> **Supplied data**:
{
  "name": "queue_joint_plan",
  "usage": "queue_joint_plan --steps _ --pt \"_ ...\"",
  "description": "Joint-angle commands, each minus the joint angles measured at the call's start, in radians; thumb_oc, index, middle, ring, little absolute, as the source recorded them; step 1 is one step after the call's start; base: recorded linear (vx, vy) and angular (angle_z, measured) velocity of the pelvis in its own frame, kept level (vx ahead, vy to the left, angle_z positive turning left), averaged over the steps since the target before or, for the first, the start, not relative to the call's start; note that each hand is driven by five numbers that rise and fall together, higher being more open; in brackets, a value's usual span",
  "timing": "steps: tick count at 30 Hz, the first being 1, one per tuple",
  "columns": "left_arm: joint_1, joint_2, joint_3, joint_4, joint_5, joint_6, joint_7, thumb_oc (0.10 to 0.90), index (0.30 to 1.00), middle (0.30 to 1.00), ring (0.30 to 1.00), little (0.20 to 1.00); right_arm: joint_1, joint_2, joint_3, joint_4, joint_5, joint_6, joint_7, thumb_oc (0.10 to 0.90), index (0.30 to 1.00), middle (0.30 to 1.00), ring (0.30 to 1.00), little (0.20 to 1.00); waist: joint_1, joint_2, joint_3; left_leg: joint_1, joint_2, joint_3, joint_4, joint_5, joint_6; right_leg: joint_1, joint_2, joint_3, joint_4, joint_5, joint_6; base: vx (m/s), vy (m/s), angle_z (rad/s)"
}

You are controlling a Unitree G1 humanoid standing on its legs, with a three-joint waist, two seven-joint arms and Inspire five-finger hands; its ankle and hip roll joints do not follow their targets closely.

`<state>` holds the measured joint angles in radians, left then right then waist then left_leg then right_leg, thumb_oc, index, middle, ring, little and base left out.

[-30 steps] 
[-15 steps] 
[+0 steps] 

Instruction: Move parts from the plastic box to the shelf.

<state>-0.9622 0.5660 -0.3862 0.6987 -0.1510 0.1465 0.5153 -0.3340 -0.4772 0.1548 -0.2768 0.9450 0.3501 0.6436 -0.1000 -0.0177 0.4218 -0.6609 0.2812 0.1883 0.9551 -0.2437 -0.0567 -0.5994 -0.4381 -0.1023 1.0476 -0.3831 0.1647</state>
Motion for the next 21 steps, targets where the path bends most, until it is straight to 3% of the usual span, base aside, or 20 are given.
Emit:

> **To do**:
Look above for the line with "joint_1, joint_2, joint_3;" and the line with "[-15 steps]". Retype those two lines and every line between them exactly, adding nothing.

> **Answer section**:
  "columns": "left_arm: joint_1, joint_2, joint_3, joint_4, joint_5, joint_6, joint_7, thumb_oc (0.10 to 0.90), index (0.30 to 1.00), middle (0.30 to 1.00), ring (0.30 to 1.00), little (0.20 to 1.00); right_arm: joint_1, joint_2, joint_3, joint_4, joint_5, joint_6, joint_7, thumb_oc (0.10 to 0.90), index (0.30 to 1.00), middle (0.30 to 1.00), ring (0.30 to 1.00), little (0.20 to 1.00); waist: joint_1, joint_2, joint_3; left_leg: joint_1, joint_2, joint_3, joint_4, joint_5, joint_6; right_leg: joint_1, joint_2, joint_3, joint_4, joint_5, joint_6; base: vx (m/s), vy (m/s), angle_z (rad/s)"
}

You are controlling a Unitree G1 humanoid standing on its legs, with a three-joint waist, two seven-joint arms and Inspire five-finger hands; its ankle and hip roll joints do not follow their targets closely.

`<state>` holds the measured joint angles in radians, left then right then waist then left_leg then right_leg, thumb_oc, index, middle, ring, little and base left out.

[-30 steps] 
[-15 steps] 

The exercise calls for nothing further.